#### Work request
Examine the records and identify each line that includes the string "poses". Copy those lines.

____________________

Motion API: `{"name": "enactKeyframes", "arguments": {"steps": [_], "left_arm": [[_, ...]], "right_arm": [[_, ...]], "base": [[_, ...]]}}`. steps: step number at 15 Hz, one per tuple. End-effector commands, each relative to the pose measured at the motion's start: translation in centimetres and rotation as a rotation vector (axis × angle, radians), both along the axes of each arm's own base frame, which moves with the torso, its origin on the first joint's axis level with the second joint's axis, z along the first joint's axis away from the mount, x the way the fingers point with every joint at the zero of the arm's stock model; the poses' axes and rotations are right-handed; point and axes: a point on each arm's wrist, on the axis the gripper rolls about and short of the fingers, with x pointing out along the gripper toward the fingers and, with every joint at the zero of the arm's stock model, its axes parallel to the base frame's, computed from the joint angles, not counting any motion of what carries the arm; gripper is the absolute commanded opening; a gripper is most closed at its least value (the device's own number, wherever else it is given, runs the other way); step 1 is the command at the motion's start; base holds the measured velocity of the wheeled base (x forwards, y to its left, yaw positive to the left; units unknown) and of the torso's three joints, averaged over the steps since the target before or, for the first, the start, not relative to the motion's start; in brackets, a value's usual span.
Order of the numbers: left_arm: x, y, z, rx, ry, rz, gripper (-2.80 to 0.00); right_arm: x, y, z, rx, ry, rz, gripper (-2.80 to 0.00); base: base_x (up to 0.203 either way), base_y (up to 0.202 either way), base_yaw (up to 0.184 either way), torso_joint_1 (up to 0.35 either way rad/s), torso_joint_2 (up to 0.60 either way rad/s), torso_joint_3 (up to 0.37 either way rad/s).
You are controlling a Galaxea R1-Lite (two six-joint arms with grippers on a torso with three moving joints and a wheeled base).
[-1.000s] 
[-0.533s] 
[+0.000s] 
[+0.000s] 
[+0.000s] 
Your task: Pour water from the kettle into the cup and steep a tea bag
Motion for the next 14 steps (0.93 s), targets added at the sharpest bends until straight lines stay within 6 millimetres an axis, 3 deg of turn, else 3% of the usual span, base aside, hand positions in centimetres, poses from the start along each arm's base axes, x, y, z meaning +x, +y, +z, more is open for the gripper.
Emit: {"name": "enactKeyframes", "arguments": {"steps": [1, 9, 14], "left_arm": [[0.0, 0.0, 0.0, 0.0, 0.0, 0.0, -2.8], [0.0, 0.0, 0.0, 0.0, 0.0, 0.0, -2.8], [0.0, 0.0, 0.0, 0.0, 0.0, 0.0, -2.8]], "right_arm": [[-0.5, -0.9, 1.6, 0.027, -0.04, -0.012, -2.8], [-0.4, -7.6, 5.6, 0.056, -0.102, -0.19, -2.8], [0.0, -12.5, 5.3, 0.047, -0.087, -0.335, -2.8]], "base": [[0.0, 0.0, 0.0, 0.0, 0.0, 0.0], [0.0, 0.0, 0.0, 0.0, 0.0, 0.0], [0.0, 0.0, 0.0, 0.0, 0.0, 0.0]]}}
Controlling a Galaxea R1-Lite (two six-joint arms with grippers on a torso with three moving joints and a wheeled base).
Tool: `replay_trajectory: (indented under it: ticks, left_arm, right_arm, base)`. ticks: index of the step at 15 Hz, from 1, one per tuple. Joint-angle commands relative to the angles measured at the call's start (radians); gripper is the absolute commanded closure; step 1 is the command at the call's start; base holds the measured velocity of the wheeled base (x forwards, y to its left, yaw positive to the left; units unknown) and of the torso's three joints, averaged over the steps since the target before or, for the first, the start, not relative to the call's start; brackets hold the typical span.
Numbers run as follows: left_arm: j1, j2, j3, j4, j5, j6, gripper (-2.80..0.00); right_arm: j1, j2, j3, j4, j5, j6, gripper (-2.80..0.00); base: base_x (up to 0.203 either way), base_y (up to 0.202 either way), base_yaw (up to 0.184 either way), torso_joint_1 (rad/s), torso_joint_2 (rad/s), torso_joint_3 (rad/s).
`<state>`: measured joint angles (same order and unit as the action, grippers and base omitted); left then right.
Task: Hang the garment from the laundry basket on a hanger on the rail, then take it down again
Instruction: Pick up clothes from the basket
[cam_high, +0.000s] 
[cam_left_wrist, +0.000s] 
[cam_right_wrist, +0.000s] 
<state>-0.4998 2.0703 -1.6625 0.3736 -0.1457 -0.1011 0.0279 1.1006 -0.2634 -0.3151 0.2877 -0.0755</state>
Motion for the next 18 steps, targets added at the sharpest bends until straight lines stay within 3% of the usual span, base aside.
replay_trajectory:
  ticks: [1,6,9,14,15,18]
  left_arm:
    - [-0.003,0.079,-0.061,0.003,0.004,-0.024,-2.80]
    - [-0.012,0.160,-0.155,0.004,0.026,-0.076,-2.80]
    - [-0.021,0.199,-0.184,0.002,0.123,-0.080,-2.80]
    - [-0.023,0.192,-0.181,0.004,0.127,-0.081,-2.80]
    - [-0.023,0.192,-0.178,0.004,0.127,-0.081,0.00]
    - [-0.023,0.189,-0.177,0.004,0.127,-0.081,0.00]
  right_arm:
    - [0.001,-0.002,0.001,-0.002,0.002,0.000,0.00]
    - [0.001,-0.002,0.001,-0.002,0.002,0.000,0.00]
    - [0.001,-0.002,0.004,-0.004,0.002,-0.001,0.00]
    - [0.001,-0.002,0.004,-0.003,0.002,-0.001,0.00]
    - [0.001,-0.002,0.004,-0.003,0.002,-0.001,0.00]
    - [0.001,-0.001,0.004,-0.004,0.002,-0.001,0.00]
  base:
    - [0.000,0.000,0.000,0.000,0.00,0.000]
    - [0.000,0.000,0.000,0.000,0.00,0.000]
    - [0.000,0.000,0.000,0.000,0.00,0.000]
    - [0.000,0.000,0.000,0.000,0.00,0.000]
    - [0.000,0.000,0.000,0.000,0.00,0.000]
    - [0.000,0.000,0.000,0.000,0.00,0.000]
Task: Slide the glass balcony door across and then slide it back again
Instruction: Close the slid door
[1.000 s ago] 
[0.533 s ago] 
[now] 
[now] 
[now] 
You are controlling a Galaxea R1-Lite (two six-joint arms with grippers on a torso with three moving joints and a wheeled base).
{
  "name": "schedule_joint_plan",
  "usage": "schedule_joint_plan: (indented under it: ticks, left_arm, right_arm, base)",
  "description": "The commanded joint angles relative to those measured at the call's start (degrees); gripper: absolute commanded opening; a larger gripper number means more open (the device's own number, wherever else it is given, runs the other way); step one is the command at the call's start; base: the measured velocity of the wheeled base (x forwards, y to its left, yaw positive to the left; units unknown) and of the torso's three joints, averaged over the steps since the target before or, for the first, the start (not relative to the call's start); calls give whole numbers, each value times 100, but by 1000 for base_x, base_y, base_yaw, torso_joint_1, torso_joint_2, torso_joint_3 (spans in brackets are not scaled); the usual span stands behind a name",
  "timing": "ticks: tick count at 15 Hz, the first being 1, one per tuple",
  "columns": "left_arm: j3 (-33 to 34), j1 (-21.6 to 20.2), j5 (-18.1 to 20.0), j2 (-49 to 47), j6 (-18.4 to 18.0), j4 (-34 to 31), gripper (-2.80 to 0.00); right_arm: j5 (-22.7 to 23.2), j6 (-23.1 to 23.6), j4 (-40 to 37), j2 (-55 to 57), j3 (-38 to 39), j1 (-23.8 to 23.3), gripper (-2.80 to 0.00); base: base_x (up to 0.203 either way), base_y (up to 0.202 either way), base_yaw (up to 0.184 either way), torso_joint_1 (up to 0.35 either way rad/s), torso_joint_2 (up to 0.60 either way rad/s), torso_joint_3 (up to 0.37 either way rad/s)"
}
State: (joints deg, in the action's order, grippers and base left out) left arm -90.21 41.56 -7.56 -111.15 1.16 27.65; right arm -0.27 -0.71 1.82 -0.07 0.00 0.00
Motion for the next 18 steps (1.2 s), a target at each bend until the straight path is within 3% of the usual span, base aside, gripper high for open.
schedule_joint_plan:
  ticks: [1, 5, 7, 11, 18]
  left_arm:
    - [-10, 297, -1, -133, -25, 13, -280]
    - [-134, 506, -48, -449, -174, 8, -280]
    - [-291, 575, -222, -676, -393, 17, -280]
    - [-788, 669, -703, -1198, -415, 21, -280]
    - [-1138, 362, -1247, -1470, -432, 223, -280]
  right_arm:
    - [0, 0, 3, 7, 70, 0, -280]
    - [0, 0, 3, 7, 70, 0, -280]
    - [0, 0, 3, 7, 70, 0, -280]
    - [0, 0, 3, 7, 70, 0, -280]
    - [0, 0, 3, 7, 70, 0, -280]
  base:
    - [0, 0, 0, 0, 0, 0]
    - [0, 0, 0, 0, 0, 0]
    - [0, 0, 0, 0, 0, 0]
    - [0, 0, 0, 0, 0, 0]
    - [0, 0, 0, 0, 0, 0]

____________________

#### Answer section
Motion API: `{"name": "enactKeyframes", "arguments": {"steps": [_], "left_arm": [[_, ...]], "right_arm": [[_, ...]], "base": [[_, ...]]}}`. steps: step number at 15 Hz, one per tuple. End-effector commands, each relative to the pose measured at the motion's start: translation in centimetres and rotation as a rotation vector (axis × angle, radians), both along the axes of each arm's own base frame, which moves with the torso, its origin on the first joint's axis level with the second joint's axis, z along the first joint's axis away from the mount, x the way the fingers point with every joint at the zero of the arm's stock model; the poses' axes and rotations are right-handed; point and axes: a point on each arm's wrist, on the axis the gripper rolls about and short of the fingers, with x pointing out along the gripper toward the fingers and, with every joint at the zero of the arm's stock model, its axes parallel to the base frame's, computed from the joint angles, not counting any motion of what carries the arm; gripper is the absolute commanded opening; a gripper is most closed at its least value (the device's own number, wherever else it is given, runs the other way); step 1 is the command at the motion's start; base holds the measured velocity of the wheeled base (x forwards, y to its left, yaw positive to the left; units unknown) and of the torso's three joints, averaged over the steps since the target before or, for the first, the start, not relative to the motion's start; in brackets, a value's usual span.
Motion for the next 14 steps (0.93 s), targets added at the sharpest bends until straight lines stay within 6 millimetres an axis, 3 deg of turn, else 3% of the usual span, base aside, hand positions in centimetres, poses from the start along each arm's base axes, x, y, z meaning +x, +y, +z, more is open for the gripper.

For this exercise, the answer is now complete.